Around 300 million years ago, the mammalian X and Y chromosomes started out as identical partners. As mammals evolved, the Y lost most of its genes and specialized in sperm production. The X kept most of its original DNA. In female cells, one X is mostly switched off through X inactivation, preventing a double dose of its gene activation. What remains of their shared past was a small set of paired genes, including ZFX on the X and ZFY on the Y: two transcription factors that help control gene activity across the genome.
Although their basic functions were known, for decades these shared genes were viewed as evolutionary leftovers, thought to play only minor or redundant roles. A new study in Cell Genomics by Adrianna San Roman et al. at the Whitehead Institute (now at Duke University) suggests they are anything but.
San Roman et al. examined hundreds of human cell lines with different numbers of sex chromosomes. Some had only one X, as in Turner syndrome. Others carried two X chromosomes and a Y, as in Klinefelter syndrome. These naturally occurring differences allowed the team to test how changes in X and Y dosage shape gene expression across the genome.

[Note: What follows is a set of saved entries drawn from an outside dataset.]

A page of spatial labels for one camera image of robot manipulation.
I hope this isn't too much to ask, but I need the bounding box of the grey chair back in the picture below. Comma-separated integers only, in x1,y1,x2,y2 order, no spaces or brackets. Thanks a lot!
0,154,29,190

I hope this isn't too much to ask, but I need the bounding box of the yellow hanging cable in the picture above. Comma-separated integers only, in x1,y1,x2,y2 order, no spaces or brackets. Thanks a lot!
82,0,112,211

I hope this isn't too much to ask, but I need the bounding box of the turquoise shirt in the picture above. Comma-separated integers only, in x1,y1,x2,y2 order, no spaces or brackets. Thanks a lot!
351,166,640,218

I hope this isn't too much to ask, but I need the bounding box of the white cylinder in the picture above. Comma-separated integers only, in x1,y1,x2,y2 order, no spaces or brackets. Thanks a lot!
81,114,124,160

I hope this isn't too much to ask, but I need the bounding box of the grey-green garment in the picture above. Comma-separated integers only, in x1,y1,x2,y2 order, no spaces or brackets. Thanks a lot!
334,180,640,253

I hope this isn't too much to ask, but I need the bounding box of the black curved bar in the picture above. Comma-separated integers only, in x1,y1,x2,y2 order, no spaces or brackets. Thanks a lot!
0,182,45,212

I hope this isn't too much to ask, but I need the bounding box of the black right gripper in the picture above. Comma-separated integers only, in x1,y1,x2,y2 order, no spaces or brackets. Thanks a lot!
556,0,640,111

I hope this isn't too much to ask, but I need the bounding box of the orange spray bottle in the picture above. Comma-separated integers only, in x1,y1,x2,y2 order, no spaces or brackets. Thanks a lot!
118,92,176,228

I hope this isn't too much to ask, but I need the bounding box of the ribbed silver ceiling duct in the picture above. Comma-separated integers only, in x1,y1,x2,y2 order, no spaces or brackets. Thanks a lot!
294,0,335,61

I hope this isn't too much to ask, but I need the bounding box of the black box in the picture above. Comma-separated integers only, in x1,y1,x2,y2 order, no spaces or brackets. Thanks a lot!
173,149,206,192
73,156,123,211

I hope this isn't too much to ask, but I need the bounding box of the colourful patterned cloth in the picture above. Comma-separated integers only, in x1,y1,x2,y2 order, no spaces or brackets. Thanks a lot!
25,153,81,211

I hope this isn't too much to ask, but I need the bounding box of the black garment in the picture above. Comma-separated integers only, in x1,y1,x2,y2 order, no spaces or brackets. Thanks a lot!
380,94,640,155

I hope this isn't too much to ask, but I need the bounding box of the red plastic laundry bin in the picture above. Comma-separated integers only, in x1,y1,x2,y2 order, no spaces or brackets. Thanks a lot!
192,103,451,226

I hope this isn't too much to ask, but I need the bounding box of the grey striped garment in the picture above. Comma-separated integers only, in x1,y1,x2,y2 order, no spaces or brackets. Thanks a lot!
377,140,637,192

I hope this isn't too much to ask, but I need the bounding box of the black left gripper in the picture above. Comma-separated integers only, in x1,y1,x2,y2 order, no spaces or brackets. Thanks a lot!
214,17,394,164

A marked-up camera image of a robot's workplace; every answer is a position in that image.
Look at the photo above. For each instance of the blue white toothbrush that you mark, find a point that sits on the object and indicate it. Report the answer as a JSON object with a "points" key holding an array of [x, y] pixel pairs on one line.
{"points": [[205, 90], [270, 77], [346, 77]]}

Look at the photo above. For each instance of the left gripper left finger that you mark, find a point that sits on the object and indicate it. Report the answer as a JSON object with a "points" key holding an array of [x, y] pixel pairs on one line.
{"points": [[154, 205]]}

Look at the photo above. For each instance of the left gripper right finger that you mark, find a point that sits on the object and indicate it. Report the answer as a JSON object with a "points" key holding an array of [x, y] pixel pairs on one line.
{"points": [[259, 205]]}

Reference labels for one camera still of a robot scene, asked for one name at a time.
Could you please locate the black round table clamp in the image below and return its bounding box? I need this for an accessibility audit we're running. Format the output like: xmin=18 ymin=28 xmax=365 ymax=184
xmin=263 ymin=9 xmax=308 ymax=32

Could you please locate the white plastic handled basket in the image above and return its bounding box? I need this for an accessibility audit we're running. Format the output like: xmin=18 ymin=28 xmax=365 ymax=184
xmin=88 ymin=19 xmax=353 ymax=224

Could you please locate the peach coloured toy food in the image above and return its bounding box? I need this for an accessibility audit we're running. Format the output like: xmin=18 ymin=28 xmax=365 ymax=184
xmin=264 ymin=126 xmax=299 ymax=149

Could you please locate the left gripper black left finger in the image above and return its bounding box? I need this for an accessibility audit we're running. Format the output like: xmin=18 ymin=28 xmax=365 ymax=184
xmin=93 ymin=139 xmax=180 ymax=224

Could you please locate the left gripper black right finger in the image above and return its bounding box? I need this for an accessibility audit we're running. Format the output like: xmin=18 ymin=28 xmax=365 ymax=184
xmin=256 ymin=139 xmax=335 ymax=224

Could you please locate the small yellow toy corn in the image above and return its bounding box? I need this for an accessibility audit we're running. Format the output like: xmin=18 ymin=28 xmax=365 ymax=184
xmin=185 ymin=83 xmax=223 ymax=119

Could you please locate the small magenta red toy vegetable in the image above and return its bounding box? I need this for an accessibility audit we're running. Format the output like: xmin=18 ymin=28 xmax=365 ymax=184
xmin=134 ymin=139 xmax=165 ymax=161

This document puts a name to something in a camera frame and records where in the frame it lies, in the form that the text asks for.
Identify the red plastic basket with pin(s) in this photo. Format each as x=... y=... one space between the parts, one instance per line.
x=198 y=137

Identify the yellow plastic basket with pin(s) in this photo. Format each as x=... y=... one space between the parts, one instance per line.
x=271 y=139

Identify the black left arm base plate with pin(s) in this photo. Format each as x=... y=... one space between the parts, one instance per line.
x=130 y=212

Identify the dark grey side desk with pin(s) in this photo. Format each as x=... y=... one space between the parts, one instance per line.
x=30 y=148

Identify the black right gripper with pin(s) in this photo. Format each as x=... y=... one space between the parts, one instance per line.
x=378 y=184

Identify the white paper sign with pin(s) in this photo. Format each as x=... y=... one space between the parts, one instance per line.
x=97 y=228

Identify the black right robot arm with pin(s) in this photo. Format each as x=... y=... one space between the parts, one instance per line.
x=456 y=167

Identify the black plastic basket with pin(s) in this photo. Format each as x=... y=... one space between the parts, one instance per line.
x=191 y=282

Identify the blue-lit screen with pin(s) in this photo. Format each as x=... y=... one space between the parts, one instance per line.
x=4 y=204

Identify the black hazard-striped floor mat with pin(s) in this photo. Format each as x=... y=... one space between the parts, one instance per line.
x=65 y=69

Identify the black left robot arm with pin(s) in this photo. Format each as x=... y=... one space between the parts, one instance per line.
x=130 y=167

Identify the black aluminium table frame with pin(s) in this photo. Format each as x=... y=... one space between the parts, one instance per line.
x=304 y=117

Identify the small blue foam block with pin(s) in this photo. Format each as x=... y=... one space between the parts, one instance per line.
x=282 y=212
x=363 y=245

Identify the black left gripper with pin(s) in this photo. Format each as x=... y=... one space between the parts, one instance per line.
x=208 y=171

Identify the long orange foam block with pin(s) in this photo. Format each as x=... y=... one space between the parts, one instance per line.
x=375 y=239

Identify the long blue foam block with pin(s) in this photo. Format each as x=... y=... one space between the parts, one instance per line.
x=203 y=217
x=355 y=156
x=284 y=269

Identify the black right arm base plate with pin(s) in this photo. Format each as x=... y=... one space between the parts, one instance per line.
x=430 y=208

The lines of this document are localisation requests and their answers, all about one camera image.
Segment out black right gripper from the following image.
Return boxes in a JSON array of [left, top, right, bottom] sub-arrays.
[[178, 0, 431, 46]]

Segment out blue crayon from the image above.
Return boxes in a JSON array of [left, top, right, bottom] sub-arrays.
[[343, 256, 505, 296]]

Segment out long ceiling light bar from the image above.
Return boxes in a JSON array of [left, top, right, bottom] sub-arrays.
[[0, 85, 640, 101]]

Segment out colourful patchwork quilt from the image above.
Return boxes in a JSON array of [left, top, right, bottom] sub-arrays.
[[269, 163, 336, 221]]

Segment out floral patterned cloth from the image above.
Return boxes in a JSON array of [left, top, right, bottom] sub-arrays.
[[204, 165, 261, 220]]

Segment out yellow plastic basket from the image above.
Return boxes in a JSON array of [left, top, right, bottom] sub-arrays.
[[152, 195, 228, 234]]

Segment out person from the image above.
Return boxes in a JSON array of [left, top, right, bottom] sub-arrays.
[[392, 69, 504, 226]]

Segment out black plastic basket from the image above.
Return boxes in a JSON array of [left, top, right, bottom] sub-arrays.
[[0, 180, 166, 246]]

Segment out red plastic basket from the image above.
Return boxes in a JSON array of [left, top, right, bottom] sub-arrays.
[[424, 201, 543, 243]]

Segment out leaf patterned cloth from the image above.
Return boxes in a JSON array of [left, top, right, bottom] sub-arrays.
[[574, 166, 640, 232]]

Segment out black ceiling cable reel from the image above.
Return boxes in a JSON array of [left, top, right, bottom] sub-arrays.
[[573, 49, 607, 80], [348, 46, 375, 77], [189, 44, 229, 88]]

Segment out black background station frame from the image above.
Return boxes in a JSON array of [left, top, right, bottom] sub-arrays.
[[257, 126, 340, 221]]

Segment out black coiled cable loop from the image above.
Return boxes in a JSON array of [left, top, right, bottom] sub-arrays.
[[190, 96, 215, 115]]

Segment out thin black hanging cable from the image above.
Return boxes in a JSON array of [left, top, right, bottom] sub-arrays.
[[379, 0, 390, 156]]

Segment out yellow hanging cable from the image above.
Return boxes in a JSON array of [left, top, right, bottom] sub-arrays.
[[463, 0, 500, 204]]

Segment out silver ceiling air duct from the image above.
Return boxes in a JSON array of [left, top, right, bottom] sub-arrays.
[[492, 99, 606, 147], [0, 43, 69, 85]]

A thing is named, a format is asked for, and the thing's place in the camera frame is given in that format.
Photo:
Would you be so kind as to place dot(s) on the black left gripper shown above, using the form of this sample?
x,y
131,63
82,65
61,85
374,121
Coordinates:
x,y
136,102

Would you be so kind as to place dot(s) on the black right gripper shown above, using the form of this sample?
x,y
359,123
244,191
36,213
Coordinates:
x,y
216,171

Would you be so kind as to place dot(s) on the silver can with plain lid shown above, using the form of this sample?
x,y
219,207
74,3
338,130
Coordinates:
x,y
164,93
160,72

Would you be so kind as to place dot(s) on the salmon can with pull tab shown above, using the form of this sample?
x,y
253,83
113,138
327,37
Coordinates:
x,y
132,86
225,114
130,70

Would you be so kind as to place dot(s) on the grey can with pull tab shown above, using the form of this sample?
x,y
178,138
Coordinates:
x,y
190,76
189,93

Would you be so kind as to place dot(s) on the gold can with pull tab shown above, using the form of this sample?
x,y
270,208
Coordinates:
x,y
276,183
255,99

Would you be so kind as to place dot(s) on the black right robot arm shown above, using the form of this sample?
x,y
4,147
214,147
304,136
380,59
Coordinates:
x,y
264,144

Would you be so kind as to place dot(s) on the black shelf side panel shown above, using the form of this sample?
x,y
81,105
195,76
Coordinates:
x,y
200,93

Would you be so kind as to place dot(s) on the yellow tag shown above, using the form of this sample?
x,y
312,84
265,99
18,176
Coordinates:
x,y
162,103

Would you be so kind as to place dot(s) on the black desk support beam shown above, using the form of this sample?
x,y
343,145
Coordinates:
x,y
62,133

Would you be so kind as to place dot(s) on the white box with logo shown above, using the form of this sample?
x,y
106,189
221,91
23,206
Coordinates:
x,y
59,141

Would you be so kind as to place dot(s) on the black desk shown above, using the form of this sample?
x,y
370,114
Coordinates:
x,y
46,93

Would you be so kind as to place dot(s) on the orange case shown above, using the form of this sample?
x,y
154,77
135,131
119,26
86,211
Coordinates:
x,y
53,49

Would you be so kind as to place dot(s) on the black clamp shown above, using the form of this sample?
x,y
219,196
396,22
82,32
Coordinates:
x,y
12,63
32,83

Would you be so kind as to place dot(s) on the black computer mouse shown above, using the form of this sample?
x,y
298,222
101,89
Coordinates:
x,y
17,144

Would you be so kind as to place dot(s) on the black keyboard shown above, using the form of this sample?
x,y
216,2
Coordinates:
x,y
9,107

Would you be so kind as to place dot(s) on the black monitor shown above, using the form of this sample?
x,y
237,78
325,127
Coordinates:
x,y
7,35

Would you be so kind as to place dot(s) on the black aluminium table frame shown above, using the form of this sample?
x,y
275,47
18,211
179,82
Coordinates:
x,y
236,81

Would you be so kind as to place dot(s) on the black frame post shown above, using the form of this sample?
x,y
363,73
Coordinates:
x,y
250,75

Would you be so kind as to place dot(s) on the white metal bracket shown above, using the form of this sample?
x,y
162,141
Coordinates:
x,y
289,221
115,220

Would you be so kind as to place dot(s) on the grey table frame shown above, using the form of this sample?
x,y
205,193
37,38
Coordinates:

What they found was unexpected. When a cell gained an extra Y chromosome, the activity of many autosomal genes, genes located on non-sex chromosomes, shifted. When a cell gained an extra inactive X chromosome, many of those same autosomal genes shifted in the same direction. Across cell types, the genome did not respond as two opposing systems, but as a shared regulatory network being tuned in slightly different ways.
To trace the source of this shared response, the researchers turned to ZFX and ZFY. These closely related transcription factors share similar DNA-binding structures and bind broadly across the genome, helping regulate large gene networks. When the team suppressed ZFX and ZFY, the coordinated changes in autosomal gene expression largely disappeared. Even the “inactive” X chromosome exerted influence through one of these ancient regulators. Despite hundreds of millions of years of divergence, the X and Y still rely on the same molecular levers to shape gene activity.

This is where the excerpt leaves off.